**What to do:**
What is the number of lines in the listing below that include the string "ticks"? Answer with that number alone.

**Recorded information:**
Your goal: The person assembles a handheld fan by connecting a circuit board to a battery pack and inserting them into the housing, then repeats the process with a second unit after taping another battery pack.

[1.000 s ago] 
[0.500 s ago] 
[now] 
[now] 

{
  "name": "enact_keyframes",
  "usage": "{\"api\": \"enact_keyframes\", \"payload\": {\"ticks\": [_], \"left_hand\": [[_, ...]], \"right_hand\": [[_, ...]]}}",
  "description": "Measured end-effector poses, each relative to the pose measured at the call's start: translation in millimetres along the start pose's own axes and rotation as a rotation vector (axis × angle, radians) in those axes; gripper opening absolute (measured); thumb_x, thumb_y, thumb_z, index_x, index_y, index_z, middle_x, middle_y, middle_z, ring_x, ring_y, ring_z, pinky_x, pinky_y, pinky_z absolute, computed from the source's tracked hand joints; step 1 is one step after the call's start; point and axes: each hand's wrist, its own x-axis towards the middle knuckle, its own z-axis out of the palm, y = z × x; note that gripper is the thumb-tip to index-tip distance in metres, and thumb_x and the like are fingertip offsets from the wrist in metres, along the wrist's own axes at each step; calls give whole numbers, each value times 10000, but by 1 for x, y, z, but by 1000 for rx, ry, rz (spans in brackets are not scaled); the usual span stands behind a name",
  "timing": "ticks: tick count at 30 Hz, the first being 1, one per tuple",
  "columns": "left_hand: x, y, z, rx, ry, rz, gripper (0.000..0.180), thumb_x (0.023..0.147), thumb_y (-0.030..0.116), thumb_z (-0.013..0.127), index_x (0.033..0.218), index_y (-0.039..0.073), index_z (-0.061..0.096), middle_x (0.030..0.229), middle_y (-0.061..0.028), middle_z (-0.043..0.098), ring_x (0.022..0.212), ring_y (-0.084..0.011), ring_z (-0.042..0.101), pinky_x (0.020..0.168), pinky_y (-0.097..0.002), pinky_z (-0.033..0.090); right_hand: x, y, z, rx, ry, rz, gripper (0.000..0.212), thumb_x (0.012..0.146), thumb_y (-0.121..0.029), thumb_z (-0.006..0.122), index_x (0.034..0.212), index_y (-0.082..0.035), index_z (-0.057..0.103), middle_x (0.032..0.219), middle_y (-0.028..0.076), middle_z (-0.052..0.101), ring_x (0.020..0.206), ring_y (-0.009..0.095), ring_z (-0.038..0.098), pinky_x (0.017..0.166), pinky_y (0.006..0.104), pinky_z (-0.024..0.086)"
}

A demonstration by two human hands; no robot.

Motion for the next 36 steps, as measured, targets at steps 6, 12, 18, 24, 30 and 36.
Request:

**Answer space:**
2